Dive Insight:

Sickle cell affects millions of people. In the United States, it’s the most common inherited blood disorder. And yet, until 2017, there hadn’t been a new drug to treat it in 20 years.

Two additional medicines, Adakveo from Novartis and Oxbryta from Global Blood Therapeutics, gained approval in late 2019. Still, the relatively few treatment options for a such a widespread and devastating disease has fueled criticism of the health disparities and racism that patients of color — and, in particular, Black patients — face all too often.

“Even with today’s best available care, [the disease] continues to drive premature deaths and disability,” Novartis said in a statement Wednesday.

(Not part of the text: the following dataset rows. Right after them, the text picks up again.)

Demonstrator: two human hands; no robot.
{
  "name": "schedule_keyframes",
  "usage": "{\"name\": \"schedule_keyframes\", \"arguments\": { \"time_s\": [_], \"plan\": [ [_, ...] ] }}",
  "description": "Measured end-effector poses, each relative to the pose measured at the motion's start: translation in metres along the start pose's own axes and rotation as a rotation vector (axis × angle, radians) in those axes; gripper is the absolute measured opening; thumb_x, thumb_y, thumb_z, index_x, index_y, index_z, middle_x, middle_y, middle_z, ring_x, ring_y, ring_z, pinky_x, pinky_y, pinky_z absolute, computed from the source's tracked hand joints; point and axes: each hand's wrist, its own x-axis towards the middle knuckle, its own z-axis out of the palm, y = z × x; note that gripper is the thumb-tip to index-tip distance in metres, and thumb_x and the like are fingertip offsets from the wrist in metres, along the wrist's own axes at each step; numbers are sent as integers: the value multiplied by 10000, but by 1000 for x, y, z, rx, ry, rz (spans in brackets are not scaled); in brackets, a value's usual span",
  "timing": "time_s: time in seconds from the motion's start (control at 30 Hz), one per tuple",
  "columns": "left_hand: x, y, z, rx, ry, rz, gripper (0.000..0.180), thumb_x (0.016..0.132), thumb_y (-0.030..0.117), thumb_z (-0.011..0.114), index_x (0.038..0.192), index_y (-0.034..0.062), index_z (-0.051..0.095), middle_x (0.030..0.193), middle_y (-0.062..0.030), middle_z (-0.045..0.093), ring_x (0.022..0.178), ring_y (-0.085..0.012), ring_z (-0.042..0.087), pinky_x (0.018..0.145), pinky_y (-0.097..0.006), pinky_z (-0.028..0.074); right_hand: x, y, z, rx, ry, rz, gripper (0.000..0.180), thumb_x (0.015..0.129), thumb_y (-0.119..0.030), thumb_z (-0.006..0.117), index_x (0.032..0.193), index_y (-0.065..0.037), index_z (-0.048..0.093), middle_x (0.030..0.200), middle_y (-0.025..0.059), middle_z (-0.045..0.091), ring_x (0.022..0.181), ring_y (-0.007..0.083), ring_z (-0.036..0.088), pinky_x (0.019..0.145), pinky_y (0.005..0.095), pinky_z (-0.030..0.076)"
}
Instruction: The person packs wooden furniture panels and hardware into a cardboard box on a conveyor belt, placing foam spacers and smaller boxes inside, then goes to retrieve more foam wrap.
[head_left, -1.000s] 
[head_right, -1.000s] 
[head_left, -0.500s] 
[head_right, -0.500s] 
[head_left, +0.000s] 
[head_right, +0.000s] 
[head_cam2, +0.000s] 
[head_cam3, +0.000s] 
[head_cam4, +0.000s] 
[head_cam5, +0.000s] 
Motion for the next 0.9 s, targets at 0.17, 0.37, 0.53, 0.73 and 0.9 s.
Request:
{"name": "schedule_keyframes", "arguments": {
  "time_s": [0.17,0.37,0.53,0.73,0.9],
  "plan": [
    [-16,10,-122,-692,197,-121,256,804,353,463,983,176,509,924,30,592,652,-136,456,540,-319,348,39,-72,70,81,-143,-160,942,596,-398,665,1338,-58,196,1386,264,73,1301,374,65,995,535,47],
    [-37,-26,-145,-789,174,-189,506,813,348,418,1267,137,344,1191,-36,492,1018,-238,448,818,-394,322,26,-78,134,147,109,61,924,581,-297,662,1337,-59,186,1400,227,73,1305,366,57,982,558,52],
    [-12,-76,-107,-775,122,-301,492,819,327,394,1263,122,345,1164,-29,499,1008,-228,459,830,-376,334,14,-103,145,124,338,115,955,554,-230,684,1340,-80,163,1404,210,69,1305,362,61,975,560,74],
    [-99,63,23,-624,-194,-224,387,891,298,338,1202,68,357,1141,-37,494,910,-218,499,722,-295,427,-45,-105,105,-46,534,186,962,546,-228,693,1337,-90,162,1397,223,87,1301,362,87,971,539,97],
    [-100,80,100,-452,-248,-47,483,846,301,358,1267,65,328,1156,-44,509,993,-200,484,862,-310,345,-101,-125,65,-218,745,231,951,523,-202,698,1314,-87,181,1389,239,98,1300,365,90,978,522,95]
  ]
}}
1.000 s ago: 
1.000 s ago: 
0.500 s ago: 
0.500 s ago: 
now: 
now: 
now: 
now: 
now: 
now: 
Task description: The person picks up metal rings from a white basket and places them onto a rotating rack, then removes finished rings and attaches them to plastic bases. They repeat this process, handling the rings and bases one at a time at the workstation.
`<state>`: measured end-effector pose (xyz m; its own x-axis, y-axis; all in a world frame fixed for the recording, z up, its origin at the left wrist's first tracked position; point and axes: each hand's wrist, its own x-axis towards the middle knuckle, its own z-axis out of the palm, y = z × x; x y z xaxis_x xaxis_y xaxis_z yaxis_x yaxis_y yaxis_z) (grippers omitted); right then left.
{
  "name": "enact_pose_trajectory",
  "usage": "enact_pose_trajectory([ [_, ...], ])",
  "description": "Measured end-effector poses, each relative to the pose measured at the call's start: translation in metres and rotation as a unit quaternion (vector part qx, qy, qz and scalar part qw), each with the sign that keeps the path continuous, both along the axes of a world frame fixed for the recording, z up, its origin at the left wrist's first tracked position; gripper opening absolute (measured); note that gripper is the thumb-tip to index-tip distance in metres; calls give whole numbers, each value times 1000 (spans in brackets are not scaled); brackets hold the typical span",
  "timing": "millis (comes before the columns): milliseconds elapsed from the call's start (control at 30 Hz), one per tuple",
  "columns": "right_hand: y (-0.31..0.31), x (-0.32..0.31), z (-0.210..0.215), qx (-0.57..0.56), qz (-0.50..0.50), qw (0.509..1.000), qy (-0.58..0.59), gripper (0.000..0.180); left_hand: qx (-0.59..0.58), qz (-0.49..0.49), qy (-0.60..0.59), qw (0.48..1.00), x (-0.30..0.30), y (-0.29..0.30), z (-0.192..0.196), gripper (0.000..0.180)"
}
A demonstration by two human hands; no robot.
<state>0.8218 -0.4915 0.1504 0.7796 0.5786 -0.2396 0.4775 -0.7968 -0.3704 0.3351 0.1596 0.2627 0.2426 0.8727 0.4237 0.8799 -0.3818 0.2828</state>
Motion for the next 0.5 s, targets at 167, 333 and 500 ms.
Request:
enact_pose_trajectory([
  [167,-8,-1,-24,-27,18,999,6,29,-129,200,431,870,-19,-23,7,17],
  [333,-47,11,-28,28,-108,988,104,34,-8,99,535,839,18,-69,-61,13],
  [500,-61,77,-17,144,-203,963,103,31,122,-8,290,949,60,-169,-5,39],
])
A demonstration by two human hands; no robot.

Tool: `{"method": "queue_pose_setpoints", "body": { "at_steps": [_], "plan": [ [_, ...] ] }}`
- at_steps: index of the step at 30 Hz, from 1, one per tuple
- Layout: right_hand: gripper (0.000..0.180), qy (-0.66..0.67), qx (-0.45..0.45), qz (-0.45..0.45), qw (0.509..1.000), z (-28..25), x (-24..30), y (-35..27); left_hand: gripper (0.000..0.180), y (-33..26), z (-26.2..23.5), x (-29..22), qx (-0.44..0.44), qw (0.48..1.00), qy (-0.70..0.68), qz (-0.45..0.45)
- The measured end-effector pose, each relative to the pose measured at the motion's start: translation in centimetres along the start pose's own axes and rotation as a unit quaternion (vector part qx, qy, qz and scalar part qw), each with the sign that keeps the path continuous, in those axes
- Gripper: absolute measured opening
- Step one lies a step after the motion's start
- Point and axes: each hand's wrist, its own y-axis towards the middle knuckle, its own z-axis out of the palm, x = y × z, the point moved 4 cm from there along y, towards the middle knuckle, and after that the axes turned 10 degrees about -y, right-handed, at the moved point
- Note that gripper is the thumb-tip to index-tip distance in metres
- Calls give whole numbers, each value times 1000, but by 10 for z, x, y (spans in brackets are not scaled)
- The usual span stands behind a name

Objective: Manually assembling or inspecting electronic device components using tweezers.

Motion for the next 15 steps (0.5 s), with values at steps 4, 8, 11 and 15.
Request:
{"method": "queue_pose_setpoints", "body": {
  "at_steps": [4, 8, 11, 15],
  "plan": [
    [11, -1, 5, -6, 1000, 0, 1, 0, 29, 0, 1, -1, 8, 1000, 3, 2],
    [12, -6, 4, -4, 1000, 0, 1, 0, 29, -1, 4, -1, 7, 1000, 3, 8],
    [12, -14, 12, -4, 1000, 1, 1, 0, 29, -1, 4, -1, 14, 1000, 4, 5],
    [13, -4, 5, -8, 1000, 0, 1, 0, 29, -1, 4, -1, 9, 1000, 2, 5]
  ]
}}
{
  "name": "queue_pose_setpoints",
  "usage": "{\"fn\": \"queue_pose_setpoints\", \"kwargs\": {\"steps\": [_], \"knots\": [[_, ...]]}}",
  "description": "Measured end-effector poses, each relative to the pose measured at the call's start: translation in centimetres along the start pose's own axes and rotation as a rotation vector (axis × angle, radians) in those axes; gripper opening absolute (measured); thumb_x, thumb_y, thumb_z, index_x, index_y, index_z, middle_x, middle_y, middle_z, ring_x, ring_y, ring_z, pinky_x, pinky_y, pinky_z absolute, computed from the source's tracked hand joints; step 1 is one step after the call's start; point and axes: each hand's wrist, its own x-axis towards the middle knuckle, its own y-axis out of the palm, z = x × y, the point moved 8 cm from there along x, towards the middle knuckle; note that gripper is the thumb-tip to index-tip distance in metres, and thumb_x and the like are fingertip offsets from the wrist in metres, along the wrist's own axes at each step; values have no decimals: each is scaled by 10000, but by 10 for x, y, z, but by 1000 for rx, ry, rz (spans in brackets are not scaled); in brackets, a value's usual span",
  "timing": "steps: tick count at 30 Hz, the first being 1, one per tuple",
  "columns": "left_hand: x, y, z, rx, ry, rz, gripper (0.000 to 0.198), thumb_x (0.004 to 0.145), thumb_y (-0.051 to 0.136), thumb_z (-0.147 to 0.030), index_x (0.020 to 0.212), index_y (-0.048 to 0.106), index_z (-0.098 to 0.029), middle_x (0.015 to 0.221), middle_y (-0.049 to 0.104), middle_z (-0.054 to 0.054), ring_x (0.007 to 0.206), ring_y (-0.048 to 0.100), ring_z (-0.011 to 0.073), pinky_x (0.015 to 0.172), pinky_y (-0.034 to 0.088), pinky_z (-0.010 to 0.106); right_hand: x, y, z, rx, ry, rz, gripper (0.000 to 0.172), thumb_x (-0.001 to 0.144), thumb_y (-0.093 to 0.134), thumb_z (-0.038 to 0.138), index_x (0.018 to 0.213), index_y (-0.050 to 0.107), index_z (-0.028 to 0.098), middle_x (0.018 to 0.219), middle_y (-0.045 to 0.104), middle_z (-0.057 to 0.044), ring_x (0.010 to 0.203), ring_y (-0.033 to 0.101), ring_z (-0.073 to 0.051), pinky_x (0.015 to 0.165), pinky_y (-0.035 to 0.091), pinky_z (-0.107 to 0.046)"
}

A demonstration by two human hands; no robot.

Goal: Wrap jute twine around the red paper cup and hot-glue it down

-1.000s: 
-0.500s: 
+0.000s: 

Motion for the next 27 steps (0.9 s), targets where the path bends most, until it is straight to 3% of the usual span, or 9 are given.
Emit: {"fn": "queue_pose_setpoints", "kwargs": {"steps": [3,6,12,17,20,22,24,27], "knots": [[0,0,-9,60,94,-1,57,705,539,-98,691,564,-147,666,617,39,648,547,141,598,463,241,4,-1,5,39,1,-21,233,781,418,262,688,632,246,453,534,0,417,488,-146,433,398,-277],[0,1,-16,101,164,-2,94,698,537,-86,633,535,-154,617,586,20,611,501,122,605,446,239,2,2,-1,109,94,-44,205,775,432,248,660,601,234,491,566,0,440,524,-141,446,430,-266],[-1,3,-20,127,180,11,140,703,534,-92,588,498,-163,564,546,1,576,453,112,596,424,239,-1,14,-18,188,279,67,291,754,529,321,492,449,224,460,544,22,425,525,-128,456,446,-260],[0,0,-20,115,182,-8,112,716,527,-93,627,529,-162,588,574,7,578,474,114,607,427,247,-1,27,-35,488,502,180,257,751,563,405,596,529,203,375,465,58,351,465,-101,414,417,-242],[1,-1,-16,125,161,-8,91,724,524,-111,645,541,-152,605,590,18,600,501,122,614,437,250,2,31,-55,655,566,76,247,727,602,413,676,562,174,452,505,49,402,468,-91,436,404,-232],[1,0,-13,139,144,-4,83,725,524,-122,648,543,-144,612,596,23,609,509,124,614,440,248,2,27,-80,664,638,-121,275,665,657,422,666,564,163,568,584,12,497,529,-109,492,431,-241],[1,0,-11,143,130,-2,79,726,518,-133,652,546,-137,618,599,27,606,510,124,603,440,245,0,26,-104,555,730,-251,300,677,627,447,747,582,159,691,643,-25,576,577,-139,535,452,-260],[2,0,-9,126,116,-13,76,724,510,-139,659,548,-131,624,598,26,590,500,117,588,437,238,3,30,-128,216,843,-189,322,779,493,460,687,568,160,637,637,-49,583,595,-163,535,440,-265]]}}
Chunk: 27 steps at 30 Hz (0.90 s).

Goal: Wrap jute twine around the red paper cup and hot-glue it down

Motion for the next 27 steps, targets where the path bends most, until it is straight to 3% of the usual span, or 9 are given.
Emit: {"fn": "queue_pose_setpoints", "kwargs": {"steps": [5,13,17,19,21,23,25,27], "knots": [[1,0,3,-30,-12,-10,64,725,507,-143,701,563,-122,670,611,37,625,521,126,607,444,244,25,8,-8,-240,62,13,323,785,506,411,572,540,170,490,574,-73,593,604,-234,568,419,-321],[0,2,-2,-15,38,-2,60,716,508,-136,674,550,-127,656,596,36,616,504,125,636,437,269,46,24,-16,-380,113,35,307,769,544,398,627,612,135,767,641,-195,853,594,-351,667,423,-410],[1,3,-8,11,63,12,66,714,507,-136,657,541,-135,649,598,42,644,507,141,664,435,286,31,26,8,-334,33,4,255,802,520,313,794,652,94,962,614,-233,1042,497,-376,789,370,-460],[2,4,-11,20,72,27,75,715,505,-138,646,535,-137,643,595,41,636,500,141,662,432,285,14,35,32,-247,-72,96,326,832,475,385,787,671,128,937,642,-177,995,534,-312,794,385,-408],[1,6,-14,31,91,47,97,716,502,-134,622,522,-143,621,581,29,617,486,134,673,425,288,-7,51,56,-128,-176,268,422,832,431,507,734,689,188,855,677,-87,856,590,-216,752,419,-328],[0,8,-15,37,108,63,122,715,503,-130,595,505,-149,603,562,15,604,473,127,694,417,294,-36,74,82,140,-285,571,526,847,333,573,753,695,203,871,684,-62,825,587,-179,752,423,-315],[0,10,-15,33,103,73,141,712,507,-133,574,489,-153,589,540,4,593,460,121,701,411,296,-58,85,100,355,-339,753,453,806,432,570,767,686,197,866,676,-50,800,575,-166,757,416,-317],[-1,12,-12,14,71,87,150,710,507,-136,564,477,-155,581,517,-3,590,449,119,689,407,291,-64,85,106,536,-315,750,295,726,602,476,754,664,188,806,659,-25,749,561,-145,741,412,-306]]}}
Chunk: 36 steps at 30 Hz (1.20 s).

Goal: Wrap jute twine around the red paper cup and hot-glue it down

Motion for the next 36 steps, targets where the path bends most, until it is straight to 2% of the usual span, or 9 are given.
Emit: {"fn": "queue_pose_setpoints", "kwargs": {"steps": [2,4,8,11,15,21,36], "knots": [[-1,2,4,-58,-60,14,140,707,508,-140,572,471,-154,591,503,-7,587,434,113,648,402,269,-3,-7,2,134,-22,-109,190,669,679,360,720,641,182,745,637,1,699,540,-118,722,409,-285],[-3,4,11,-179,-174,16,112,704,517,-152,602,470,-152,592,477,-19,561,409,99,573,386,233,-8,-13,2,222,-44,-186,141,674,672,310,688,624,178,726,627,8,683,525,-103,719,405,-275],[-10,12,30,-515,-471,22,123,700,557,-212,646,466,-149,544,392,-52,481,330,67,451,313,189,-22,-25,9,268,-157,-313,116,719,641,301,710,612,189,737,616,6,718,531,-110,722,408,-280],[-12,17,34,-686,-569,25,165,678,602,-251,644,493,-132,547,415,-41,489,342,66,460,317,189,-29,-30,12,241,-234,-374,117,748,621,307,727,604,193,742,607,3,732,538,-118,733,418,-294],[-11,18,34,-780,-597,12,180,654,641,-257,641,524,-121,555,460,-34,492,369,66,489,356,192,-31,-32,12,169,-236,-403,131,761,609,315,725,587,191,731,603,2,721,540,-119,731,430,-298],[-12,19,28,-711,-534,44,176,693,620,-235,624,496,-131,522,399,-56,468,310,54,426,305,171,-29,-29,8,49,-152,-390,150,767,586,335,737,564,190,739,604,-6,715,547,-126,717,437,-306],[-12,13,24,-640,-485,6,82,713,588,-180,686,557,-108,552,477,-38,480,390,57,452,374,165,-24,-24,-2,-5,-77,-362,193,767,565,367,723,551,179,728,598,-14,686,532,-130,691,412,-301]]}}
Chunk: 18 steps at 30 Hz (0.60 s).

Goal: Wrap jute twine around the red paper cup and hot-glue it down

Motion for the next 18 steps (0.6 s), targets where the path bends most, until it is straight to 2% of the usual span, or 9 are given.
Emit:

The Gates Foundation, one of the world’s largest private foundations, with over $51 billion in total assets, has set its sights on sickle cell and another health crisis disproportionately affecting people of color, HIV. Since 2018, the foundation has funded multiple efforts to discover gene-based cures for these diseases that can be delivered via a single shot.

Prior to its agreement with the foundation, Novartis had already been working on a cell therapy for sickle cell anemia with partner Intellia Therapeutics, a gene-editing company.

That therapy, called ADPT03, is what’s known as an ex vivo treatment. Cells are extracted from the patient, sent to a lab where they’re engineered using CRISPR to fix the genetic problems, and then shipped back and reinfused. Other companies, including Bluebird bio, are using a similar approach for their own sickle cell gene therapies.

On Tuesday, however, Bluebird reported two participants in studies of its therapy, which uses a different type of gene engineering to modify cells, later developed blood cancer, a major safety setback that will likely raise concerns and scrutiny around ex vivo gene therapy.

While the ex vivo process holds some advantages that make it an attractive choice for diseases like sickle cell, it is complicated and requires a certain amount of lab, manufacturing and hospital infrastructure that can be hard to find in many parts of the world. Novartis noted that “such procedures often do not exist in the areas where [sickle cell disease] is most prevalent, excluding the vast majority of those with the disease from these life-changing gene therapies.”

Now, with the backing of the Gates Foundation, Novartis will have a team dedicated to developing a gene therapy that can be infused directly into patients and, hopefully, overcome some of the barriers to access.

“Gene therapies might help end the threat of diseases like sickle cell, but only if we can make them far more affordable and practical for low-resource settings,” Trevor Mundel, president of global health at the Gates Foundation, said in the Wednesday statement. “What’s exciting about this project is that it brings ambitious science to bear on that challenge.”

Novartis said that, with this new work, a main focus of the early drug design strategy will be addressing access and distribution challenges in low- and middle-income countries where healthcare infrastructure is limited. The funding agreement also includes “specific provisions to support global access to any resulting innovations,” according to the company.